Средство страшное, что и говорить, но ему есть оправдание: Сондерс спасен. Я глубоко уверен, что ничто другое не вылечило бы его. Если бы его утешали и уговаривали, он бы еще дальше ушел в себя и больше о себе возомнил. Что же до смеха — нельзя высмеивать тех, кто потерял чувство юмора. Сондерс только начинал неверно думать о себе, но я еще мог показать ему, в чем неправда.
— Вы считаете, — хмурясь, спросил Баттерворт, — что у него начиналась религиозная мания?
— Припомните, — сказал Гейл, — что он изучал богословие. Наверное, он часто думал о боговдохновенности и даре пророчества, и размышления эти наконец как бы вывернулись наизнанку. Лучшее всегда рядом с худшим. На свете есть вера, которая гораздо хуже атеизма. Зовут ее сатанизмом, а заключается она в том, что человек считает Богом самого себя. С философской же, не богословской, точки зрения вера эта ближе, чем вам кажется, к самой сути мышления. Потому-то ее так трудно опознать и остановить. Потому-то я и сказал, что понимаю бедного Сондерса. В конце концов, кто из нас не ошибался!

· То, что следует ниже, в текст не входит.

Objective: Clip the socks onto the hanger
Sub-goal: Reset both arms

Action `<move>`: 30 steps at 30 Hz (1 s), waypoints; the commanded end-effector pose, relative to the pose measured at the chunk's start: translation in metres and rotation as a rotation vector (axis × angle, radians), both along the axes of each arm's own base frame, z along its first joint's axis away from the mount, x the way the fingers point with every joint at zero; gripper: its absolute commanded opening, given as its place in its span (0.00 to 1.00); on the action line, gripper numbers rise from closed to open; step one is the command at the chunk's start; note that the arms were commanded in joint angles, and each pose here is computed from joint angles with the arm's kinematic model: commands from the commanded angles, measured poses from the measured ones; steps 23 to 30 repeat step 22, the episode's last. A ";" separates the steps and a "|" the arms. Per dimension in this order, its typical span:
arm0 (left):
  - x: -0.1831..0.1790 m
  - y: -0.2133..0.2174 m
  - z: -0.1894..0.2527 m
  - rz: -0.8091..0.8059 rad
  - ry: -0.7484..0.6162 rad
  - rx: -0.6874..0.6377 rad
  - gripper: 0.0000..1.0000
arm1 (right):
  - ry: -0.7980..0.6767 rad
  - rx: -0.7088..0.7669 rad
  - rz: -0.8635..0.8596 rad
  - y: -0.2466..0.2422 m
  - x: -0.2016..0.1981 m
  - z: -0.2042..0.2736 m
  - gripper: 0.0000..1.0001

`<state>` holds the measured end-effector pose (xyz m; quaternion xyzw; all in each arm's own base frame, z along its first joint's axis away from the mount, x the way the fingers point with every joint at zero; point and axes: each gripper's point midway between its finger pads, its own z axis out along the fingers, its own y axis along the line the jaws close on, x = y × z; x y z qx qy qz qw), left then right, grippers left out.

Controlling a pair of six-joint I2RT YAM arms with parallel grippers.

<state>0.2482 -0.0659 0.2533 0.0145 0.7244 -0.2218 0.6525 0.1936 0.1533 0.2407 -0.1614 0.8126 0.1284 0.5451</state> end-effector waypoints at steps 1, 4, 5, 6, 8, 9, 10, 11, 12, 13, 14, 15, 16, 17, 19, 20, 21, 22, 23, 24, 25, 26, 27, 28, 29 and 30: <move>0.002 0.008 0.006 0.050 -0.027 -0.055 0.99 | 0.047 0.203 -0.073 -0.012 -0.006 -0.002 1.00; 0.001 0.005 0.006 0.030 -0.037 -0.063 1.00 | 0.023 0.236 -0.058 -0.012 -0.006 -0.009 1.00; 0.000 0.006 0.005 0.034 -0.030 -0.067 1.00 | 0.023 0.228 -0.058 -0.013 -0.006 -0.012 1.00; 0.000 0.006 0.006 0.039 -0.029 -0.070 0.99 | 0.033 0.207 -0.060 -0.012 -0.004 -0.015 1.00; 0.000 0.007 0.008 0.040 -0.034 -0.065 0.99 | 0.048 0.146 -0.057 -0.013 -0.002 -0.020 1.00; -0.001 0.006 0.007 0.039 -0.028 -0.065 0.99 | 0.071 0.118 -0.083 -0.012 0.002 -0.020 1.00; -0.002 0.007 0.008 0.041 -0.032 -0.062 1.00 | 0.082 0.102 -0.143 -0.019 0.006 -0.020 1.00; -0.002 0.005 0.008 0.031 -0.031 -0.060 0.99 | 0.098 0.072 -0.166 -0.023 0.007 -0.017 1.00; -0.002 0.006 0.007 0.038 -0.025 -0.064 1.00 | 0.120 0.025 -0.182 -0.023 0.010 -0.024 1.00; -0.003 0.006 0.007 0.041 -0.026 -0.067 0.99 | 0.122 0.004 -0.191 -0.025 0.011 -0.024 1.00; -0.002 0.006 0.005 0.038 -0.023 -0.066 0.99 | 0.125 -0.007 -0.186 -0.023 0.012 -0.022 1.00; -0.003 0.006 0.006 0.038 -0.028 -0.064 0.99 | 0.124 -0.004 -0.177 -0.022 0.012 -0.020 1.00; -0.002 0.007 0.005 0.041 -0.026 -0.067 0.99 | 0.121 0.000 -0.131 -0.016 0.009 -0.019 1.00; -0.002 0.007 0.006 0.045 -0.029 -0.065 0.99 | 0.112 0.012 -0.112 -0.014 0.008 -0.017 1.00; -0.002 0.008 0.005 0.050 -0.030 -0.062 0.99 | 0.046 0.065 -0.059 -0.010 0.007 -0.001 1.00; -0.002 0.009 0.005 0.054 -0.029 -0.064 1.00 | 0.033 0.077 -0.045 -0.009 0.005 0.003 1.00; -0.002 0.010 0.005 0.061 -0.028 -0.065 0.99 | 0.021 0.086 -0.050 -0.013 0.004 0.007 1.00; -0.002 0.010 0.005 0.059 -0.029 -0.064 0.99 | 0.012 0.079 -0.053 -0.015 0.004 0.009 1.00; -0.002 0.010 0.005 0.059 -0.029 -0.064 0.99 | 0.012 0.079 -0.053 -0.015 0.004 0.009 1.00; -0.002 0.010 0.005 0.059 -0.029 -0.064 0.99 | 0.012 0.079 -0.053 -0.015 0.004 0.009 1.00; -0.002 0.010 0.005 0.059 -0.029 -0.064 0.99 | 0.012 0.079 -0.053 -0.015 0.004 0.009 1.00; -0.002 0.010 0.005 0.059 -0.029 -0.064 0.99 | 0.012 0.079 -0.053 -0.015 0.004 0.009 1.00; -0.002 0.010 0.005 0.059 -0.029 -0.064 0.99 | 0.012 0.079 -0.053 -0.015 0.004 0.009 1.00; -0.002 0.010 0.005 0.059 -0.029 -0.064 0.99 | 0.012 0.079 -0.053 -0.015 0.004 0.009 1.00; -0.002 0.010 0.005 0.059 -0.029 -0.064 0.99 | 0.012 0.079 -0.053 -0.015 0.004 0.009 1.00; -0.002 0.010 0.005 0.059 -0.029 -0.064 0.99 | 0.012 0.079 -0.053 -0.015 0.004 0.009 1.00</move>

— Ну, Гейл! — возроптал Гарт. — Не хватит ли парадоксов? Какая-то личинка священника возомнила себя всемогущей, а вы говорите, что всякий может так ошибиться.
— Вы лежали когда-нибудь в поле, — спросил поэт, — глядели в небо и били пятками в воздухе?

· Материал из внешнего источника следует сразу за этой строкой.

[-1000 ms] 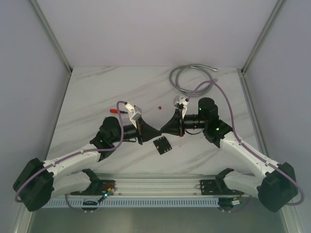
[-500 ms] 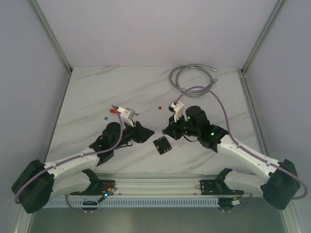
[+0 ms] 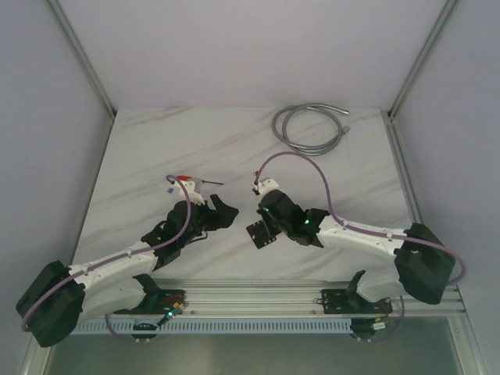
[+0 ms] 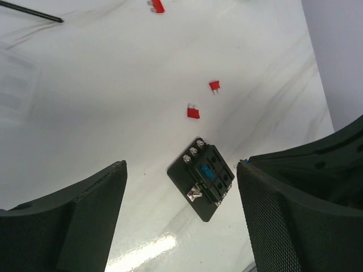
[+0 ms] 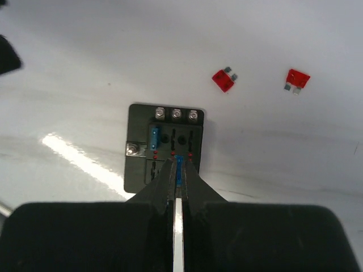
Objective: Snap on the fuse box
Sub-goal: Pick up the fuse from the center of the board, then install the fuse at the fuse box base.
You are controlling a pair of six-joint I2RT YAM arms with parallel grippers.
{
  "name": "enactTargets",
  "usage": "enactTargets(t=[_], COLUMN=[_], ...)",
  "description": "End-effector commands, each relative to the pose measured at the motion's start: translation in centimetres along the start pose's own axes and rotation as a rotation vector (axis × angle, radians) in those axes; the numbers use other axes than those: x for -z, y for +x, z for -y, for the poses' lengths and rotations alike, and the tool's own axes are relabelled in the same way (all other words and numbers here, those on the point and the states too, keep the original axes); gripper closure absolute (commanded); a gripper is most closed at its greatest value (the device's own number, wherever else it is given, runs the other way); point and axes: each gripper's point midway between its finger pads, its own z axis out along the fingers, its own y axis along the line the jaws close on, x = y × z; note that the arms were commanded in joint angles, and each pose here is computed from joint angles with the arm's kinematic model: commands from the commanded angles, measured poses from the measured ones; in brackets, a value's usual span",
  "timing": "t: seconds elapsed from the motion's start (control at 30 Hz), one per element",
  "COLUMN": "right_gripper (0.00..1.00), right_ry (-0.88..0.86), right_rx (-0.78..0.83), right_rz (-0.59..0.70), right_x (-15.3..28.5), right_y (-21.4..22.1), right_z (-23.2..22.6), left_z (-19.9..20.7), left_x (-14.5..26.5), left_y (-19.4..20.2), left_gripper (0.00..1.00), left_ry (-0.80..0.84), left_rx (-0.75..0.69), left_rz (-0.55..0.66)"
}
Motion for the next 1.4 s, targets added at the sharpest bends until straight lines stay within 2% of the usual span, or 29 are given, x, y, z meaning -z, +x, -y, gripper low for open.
enactTargets(t=[0.0, 0.37, 1.37], right_gripper=[1.00, 1.00, 1.00], right_ry=[0.114, 0.111, 0.171], right_rx=[-0.007, 0.013, 0.037], right_rz=[0.031, 0.042, -0.012], right_x=[-1.1, -2.8, -4.7], right_y=[-1.0, -0.9, 1.1], right_z=[0.8, -0.4, 0.1], left_z=[-2.3, -3.3, -3.4], left_x=[0.0, -0.7, -1.3], left_y=[0.2, 1.4, 2.1], left_gripper=[0.12, 0.00, 0.00], left_ry=[-0.098, -0.143, -0.156], left_rx=[0.059, 0.110, 0.137], left_rz=[0.018, -0.028, -0.071])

— Вроде бы нет… — отвечал врач. — Это ведь не принято. А если бы лежал?
— Вы удивились бы, почему вам подвластно одно и неподвластно другое. Когда вы задерете ноги, они далеко, в небесах, но ими вы двигать можете, а деревьями — нет. Не так уж странно вообразить, что весь материальный мир — твое тело. В сущности, и он, и оно — вне твоего сознания. Когда же мы вообразим, что он внутри сознания, мы окажемся в аду.
— Я не силен в таких вопросах, — сказал Баттерворт. — Честно говоря, я их не понимаю. Когда человек сходит с ума, мне ясно, что он — вне сознания. А в метафизике я не разбираюсь. Боюсь, я — материалист.
— Боитесь! — воскликнул Гейл. — Боитесь, что вы материалист! Значит, вы не понимаете, чего надо бояться. Материалисты — в порядке, они достаточно близки к небу, чтобы принимать землю и не думать, что они ее создали. Страшны не сомнения материалиста. Страшны, ужасны, греховны сомнения идеалиста.